◆ **Problem requirements**: Nothing but the lines from the one containing "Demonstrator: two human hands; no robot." through the one containing "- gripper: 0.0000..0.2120", both included, should be given again, each exactly as written below.

◆ **Source data**:
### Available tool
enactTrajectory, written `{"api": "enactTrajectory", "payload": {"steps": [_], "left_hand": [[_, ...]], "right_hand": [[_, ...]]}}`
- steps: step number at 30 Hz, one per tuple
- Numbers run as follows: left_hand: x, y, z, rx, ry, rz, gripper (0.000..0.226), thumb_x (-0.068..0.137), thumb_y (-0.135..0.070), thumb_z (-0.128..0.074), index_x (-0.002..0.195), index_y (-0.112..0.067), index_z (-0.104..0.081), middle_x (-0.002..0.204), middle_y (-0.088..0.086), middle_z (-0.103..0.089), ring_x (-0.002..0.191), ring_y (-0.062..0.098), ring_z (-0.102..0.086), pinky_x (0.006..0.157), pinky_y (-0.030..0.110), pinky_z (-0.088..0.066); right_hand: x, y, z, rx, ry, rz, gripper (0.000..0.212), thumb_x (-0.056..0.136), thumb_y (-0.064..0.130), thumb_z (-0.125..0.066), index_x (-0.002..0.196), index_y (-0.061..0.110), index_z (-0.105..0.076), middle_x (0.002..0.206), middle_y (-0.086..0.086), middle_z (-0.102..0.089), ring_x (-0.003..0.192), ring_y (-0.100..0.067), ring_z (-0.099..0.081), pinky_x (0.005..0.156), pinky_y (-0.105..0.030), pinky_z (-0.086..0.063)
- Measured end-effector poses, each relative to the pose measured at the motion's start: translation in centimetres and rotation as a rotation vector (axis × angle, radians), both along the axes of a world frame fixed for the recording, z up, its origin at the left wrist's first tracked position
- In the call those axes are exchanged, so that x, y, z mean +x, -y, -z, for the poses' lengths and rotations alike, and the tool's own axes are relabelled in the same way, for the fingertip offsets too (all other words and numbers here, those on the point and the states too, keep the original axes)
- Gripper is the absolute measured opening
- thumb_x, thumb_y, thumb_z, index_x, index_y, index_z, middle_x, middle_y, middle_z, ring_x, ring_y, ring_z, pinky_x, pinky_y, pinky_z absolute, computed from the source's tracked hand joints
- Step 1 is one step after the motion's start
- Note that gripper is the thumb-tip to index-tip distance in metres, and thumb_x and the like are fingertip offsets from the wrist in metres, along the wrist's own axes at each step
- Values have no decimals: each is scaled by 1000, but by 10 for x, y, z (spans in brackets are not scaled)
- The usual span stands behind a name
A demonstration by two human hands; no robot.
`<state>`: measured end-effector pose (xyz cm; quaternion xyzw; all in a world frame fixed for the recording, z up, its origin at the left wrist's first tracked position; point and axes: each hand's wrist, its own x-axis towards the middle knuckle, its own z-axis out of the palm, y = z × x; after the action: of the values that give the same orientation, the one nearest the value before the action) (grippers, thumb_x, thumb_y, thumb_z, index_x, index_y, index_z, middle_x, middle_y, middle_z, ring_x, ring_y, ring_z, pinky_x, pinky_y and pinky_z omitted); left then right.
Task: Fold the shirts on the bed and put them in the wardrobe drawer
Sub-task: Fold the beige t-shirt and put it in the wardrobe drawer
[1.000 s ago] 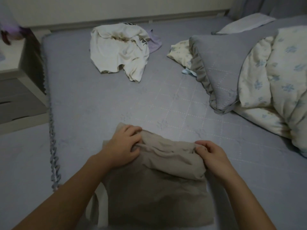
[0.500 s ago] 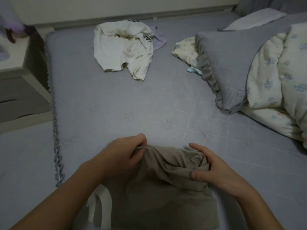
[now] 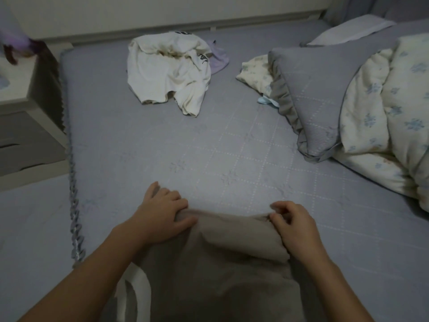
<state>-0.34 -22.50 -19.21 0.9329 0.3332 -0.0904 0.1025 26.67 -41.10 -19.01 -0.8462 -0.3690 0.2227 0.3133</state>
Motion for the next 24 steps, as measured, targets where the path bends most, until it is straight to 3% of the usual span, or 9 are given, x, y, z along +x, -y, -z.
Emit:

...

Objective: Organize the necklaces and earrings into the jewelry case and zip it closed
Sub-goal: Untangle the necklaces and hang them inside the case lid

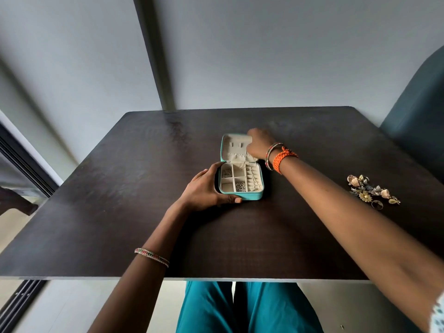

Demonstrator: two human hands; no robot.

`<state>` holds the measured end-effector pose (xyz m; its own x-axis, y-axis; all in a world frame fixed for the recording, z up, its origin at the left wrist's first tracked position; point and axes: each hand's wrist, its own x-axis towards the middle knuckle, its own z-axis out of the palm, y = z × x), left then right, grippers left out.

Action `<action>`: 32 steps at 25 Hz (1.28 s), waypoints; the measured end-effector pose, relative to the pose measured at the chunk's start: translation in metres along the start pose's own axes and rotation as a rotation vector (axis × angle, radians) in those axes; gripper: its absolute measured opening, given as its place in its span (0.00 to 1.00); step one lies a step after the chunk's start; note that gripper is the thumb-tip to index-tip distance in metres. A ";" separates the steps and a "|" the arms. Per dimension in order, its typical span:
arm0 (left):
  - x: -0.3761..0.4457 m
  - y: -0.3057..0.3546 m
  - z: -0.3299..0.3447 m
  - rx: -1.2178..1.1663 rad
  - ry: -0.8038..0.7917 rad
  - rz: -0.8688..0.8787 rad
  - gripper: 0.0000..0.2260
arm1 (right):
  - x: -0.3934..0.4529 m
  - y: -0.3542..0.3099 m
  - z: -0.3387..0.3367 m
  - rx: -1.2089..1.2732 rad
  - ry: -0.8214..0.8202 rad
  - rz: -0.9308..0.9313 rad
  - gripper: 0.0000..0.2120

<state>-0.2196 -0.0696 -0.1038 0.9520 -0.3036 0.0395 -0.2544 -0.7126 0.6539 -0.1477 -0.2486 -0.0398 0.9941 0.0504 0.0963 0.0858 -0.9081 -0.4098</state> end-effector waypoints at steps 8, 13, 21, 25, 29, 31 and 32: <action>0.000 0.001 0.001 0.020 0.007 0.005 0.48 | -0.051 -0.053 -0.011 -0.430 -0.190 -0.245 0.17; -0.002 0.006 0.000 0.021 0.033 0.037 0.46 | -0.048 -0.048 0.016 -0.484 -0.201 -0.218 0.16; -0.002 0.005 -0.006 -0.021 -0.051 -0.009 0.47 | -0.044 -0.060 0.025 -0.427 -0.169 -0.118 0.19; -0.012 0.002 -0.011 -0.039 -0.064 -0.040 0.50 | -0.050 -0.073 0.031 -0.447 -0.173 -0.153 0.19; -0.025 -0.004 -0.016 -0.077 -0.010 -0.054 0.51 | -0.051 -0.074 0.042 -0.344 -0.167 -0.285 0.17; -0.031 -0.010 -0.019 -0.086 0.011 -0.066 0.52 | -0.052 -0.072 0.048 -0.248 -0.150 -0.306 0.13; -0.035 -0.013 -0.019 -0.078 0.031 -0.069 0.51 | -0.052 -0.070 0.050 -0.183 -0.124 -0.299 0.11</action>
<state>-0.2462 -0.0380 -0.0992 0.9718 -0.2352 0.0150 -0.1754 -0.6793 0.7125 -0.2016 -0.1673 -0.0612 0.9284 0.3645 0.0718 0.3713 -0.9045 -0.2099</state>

◆ **Solution for this problem**:
Demonstrator: two human hands; no robot.

`<state>` holds the measured end-effector pose (xyz m; its own x-axis, y-axis; all in a world frame fixed for the recording, z up, its origin at the left wrist's first tracked position; point and axes: each hand's wrist, its own x-axis towards the middle knuckle, its own z-axis out of the palm, y = z × x), left then right, grippers left out.

Action `<action>`: 32 steps at 25 Hz (1.28 s), waypoints; the measured end-effector pose, relative to the pose measured at the chunk's start: translation in metres along the start pose's own axes and rotation as a rotation vector (axis × angle, radians) in those axes; gripper: its absolute measured opening, given as its place in its span (0.00 to 1.00); step one lies a step after the chunk's start; note that gripper is the thumb-tip to index-tip distance in metres. A ";" separates the steps and a "|" the arms. Per dimension in order, its typical span:
arm0 (left):
  - x: -0.3761..0.4457 m
  - y: -0.3057..0.3546 m
  - z: -0.3299..0.3447 m
  - rx: -1.2178..1.1663 rad
  - ry: -0.8038..0.7917 rad
  - rz: -0.8688..0.8787 rad
  - gripper: 0.0000..0.2260
arm1 (right):
  - x: -0.3934..0.4529 m
  - y: -0.3542..0.3099 m
  - z: -0.3387..0.3367 m
  - rx: -1.2089..1.2732 rad
  - ry: -0.8214..0.8202 rad
  - rz: -0.9308..0.9313 rad
  - gripper: 0.0000..0.2120

The exercise contains nothing more.